(Provided material begins)
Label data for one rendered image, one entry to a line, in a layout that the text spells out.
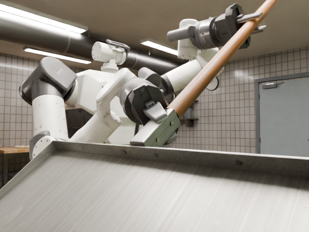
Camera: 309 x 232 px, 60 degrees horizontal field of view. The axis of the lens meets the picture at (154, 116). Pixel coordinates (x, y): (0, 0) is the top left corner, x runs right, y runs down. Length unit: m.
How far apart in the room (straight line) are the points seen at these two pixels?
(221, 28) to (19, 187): 0.64
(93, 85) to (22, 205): 0.47
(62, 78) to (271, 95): 4.64
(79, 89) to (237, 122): 4.78
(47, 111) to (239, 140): 4.90
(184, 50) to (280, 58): 4.50
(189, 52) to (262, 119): 4.45
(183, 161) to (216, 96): 5.41
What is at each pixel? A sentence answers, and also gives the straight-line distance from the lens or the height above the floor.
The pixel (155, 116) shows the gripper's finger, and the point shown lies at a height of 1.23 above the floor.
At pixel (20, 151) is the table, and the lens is 4.73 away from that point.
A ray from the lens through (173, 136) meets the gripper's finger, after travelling 0.44.
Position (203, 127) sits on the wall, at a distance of 5.89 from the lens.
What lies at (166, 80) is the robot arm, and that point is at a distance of 1.11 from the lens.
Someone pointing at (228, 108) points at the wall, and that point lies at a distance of 5.60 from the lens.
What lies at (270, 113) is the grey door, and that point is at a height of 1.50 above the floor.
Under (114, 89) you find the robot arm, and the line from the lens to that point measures 0.63.
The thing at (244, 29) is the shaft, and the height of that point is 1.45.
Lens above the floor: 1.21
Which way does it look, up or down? 3 degrees up
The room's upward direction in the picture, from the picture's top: straight up
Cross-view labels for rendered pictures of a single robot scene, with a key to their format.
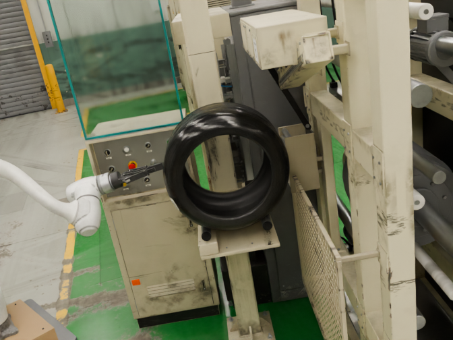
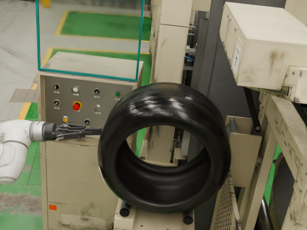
(Provided material ends)
- What needs to be done
Repeat exactly the lines from the one containing "Lens above the floor: 1.21" through the last line of the records above, both included, and leave out the pictures.

- Exercise result
Lens above the floor: 1.21
Which way does it look, up or down? 3 degrees up
The room's upward direction in the picture, from the picture's top: straight up
Cross-view labels for rendered pictures of a single robot scene, with a key to their format.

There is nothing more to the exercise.